• [EXERCISE AIM] Return the data below in full, exactly as it stands.

• [DATASET SECTION]
§ §

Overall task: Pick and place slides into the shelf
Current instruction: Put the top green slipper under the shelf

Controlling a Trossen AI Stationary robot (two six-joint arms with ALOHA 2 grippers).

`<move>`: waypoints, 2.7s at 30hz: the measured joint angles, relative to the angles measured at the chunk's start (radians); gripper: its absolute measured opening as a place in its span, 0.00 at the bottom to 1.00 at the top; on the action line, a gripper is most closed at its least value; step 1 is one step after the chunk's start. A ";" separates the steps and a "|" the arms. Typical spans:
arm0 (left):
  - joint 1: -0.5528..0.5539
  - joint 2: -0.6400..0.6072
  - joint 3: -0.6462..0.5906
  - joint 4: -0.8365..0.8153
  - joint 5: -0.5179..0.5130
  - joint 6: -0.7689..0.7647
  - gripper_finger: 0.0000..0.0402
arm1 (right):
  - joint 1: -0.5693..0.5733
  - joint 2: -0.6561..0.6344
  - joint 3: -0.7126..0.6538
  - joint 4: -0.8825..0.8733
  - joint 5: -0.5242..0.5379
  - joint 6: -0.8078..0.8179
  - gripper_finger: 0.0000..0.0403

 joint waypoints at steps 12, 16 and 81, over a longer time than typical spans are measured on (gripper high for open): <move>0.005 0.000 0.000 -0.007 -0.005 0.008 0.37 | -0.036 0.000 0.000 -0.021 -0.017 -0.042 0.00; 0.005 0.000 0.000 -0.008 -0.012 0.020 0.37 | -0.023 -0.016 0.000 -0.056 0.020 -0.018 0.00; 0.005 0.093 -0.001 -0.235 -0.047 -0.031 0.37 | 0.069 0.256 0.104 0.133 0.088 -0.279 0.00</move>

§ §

• [SOLUTION FOR THIS TASK]
Overall task: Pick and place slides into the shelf
Current instruction: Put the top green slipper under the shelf

Controlling a Trossen AI Stationary robot (two six-joint arms with ALOHA 2 grippers).

`<move>`: waypoints, 2.7s at 30hz: the measured joint angles, relative to the angles measured at the chunk's start (radians); gripper: its absolute measured opening as a place in its span, 0.00 at the bottom to 1.00 at the top; on the action line, a gripper is most closed at its least value; step 1 is one step after the chunk's start. A ";" separates the steps and a "|" the arms. Typical spans:
arm0 (left):
  - joint 1: -0.5528..0.5539
  - joint 2: -0.6400..0.6072
  - joint 3: -0.6462..0.5906
  - joint 4: -0.8365..0.8153
  - joint 5: -0.5179..0.5130
  - joint 6: -0.7689..0.7647
  - gripper_finger: 0.0000..0.0402
arm1 (right):
  - joint 1: -0.5693..0.5733
  - joint 2: -0.6561..0.6344
  - joint 3: -0.7126..0.6538
  - joint 4: -0.8825..0.8733
  - joint 5: -0.5242..0.5379
  - joint 6: -0.8078..0.8179
  - gripper_finger: 0.0000..0.0403

 joint waypoints at steps 12, 16 and 81, over a longer time than typical spans are measured on (gripper high for open): <move>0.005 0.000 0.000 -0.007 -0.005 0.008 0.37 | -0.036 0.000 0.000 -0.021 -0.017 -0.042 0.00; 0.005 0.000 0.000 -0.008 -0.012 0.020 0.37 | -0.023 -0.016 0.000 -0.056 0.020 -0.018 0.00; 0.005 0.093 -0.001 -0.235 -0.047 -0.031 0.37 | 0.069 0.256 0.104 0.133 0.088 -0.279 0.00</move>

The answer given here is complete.